Friday, April 23, 2021

The Vision (4.23.21): Radical Removal

 


Image: Groundcover, North Garden, Virginia, April 2021

Note: Devotion taken from last Sunday's sermon on Matthew 5:27-32.

And if thy right eye offend thee, pluck it out and cast it from thee: for it is profitable for thee that one of thy members should perish, and not that thy whole body should be cast into hell (Matthew 5:29).

Christ here calls for the radical removal of anything that would be a cause of stumbling or offense. Even something as precious as one’s very eyes. The specific mention of the eye here is not accidental. The previous warning against unchastity had specifically mentioned looking upon a woman with lust (Matt 5:28).

He continues in v. 29b noting that it would be better or more spiritually profitable to lose one member (and eye) than that one’s whole body should be cast into hell.

We’re reminded here that there is more preaching about and warning against hell from the Lord Jesus Christ than any other person in the Bible. Why do we believe in a literal hell as a place of punishment and judgment? Because Christ preached it.

He takes up the same theme in v. 30a: “And if thy right hand offend thee, cut it off, and cast if from thee....”

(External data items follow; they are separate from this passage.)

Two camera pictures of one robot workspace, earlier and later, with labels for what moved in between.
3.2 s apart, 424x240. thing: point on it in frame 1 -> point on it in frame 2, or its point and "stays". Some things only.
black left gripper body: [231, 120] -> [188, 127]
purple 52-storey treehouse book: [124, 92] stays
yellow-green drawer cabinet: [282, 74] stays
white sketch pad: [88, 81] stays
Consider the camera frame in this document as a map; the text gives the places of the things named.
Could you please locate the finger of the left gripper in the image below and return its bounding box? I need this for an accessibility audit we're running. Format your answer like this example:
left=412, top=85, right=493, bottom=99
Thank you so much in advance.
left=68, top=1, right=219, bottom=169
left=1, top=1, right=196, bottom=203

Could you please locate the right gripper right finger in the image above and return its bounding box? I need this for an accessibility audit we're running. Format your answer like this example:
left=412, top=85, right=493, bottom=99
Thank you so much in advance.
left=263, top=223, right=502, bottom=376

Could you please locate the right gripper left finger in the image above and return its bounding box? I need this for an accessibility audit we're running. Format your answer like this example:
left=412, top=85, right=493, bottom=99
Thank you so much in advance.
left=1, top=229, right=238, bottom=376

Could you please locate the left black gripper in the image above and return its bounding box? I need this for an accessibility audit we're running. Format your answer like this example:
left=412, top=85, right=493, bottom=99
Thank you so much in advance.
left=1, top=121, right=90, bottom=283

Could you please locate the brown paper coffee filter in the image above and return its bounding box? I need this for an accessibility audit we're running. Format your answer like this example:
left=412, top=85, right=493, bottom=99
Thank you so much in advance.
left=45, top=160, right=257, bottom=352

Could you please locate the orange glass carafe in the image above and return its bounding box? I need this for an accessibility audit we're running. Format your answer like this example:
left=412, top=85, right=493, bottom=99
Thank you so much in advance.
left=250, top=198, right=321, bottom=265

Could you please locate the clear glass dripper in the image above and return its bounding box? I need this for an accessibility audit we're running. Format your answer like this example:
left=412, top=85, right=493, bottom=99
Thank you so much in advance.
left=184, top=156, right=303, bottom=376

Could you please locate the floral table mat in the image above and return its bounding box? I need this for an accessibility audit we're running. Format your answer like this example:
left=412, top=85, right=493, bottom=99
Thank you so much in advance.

Notice that he speaks especially of the right hand, which for most men is the dominant hand, which one relies upon to write, to play music, to grasp a hammer or a saw, to prepare a meal, to earn one’s livelihood. But even something so valuable should be cut off and cast aside, if it causes one to stumble.

It has also been noted that in Christ’s time there was no surgical anesthesia. To cut off one’s hand (as with plucking out the eye) would have been exceedingly painful. The point: Faithfulness to Christ will require changes to one’s life, removal of sin, that will be personally painful and perhaps even excruciatingly painful.

And yet he continues in v. 30b to note the spiritual profit that would come even from such radical surgery. Better to lose one’s right hand, than to have the whole body pitched into hell.

We might pause here and consider how this teaching is to be rightly interpreted, understood, and applied. Was Christ literally calling for men to pluck out their eyes and cut off their hands, if these things led them to impure thoughts and deeds?

Clearly Christ’s teaching here is not meant to be taken literally but figuratively and spiritually, though no less seriously. After all, one has only two eyes that can be plucked out. One has but two hands which may be chopped off. Blind men can still struggle with lust. Handless men can still struggle with lust. A man blind and paralyzed from the neck down can still be filled with impure thoughts!

The point is that Christ’s disciple is to be willing to part with anything, no matter how valuable and precious it may be to him, if it leads him into sin.

The Puritan exegete Matthew Poole observed:

“The sum of these two verses is, that the salvation of our immortal souls is to be preferred before all things, be they never so dear and precious to us; and that if men’s ordinary discretion teacheth them for the preservation of their bodies to cut off a particular member, which would necessarily endanger the whole body, it much more teacheth them to part with any thing that will prejudice the salvation of their souls.”